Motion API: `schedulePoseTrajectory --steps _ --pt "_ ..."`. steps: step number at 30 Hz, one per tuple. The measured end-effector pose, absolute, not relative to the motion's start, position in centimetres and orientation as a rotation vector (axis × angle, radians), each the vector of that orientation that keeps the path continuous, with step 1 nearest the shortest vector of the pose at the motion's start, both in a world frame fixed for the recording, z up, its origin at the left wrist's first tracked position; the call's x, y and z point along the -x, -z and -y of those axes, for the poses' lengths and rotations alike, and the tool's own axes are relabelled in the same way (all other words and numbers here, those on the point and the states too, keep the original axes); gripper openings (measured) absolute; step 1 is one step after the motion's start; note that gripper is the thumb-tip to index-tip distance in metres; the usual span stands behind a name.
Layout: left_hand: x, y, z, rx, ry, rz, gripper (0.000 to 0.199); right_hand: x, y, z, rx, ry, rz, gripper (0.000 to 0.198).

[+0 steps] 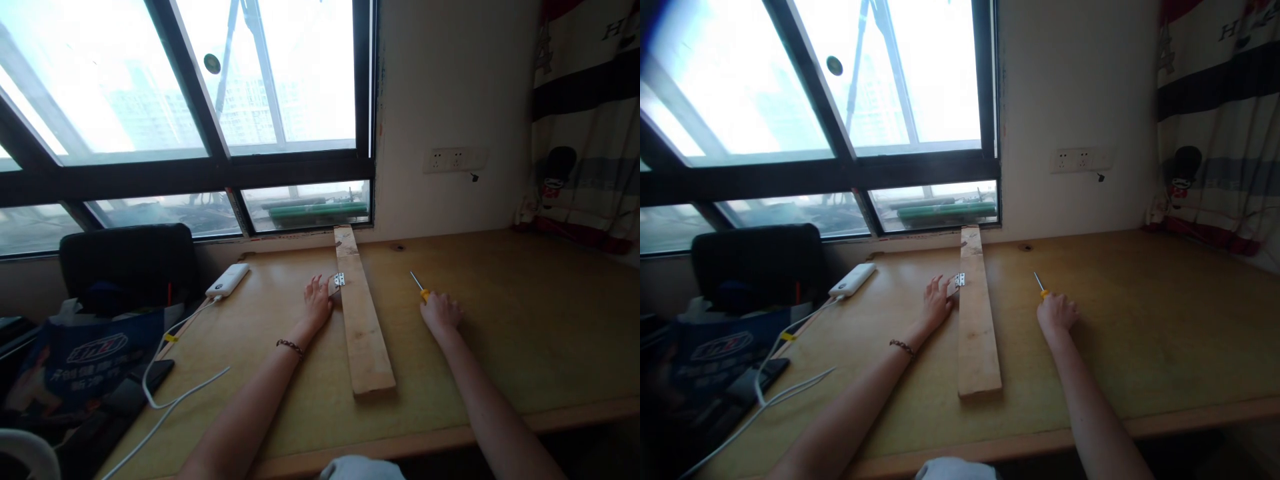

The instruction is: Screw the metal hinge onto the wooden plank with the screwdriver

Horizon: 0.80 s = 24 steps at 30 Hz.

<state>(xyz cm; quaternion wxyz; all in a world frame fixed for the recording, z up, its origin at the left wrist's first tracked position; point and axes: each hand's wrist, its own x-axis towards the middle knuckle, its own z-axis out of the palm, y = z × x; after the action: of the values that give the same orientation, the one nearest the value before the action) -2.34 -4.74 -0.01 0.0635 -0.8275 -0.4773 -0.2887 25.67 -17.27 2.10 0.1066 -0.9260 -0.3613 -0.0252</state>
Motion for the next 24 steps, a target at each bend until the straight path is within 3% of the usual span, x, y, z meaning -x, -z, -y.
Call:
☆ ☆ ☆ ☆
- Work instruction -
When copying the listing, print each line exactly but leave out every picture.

- Completed task -
Motion API: `schedulePoseTrajectory --steps _ --pt "_ ..."`. steps: step number at 30 Hz, one per tuple. The measured end-effector pose, absolute, not relative to the motion's start, position in centimetres and orientation as a rotation vector (axis × angle, radians), each the vector of that orientation that keeps the path continuous, with step 1 nearest the shortest vector of the pose at the motion's start, both in a world frame fixed for the recording, z up, its origin at the left wrist's first tracked position; the call's x, y and z point along the -x, -z and -y of those axes, for the poses' lengths and rotations alike, and the tool's own axes are relabelled in the same way (all other words and numbers here, those on the point and the states too, keep the original axes); gripper openings (measured) absolute; step 1 is one step after the motion's start; note that gripper is the thumb-tip to index-tip distance in metres; the usual span stands behind a name.
Layout: left_hand: x, y, z, rx, ry, rz, gripper (0.000 to 0.199); right_hand: x, y, z, rx, ry, rz, gripper (0.000 to 0.198).

[+0 steps] 

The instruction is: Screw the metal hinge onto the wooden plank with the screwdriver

Horizon: 0.80 s = 24 steps at 30 Hz.

<state>(xyz cm; quaternion wxyz; all in a world frame fixed for the recording, z up, its origin at the left wrist's first tracked position; point and axes: each hand's wrist, its own x-axis towards the middle knuckle, its own z-axis out of the palm, y = z × x; after the action: of the values that give the same orientation, the one nearest the value before the action) -2.34 -4.74 -0.01 0.0635 -0.8275 -0.4773 -0.2887 25.67 -17.27 2.10 0.1066 -0.9260 -0.3613 -0.0252</state>
Motion for the next 24 steps, a target at each bend until the straight path is within 3% of the usual span, x, y, z meaning -x, -z, -y.
Call:

The reply to this exercise is complete.